REQUIRED ACTION> Those lines of the material below that fall between its first line and the line with "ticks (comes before", both included, are to be repeated exactly.

MATERIAL PROVIDED>
Start of Block
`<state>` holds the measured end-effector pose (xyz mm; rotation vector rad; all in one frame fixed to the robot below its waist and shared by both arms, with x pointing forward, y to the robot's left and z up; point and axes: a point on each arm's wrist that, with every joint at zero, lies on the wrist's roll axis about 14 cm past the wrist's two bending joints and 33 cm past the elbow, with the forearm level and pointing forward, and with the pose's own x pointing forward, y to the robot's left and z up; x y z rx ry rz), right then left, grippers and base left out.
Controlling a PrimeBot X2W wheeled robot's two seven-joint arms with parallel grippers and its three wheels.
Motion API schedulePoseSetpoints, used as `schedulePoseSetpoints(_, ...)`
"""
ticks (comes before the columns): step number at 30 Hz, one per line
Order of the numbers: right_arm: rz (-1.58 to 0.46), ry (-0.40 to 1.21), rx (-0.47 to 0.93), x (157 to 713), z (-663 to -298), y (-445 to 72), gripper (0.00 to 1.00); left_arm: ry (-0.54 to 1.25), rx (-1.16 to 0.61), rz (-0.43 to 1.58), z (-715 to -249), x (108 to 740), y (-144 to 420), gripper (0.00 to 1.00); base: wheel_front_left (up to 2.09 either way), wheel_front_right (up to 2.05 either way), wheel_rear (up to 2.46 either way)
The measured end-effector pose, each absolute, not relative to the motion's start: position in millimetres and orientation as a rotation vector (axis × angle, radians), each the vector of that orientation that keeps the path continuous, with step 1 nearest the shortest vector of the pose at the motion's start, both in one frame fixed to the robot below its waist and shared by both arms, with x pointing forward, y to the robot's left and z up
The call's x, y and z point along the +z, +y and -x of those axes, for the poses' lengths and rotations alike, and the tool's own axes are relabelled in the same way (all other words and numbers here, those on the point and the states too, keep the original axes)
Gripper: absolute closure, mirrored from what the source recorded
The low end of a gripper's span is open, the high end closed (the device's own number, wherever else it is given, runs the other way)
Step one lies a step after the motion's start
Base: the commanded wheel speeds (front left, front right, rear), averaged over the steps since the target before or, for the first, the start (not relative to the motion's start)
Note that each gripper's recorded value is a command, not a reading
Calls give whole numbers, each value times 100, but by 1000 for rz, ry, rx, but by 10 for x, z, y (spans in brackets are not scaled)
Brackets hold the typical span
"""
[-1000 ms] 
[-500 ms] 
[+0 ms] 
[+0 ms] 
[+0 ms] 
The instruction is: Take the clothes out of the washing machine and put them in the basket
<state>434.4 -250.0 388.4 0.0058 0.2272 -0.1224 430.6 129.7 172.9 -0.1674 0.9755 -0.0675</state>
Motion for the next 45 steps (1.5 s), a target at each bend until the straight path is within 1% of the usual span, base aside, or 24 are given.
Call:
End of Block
RESULT>
`<state>` holds the measured end-effector pose (xyz mm; rotation vector rad; all in one frame fixed to the robot below its waist and shared by both arms, with x pointing forward, y to the robot's left and z up; point and axes: a point on each arm's wrist that, with every joint at zero, lies on the wrist's roll axis about 14 cm past the wrist's two bending joints and 33 cm past the elbow, with the forearm level and pointing forward, and with the pose's own x pointing forward, y to the robot's left and z up; x y z rx ry rz), right then left, grippers and base left out.
Controlling a PrimeBot X2W wheeled robot's two seven-joint arms with parallel grippers and its three wheels.
Motion API schedulePoseSetpoints, used as `schedulePoseSetpoints(_, ...)`
"""
ticks (comes before the columns): step number at 30 Hz, one per line

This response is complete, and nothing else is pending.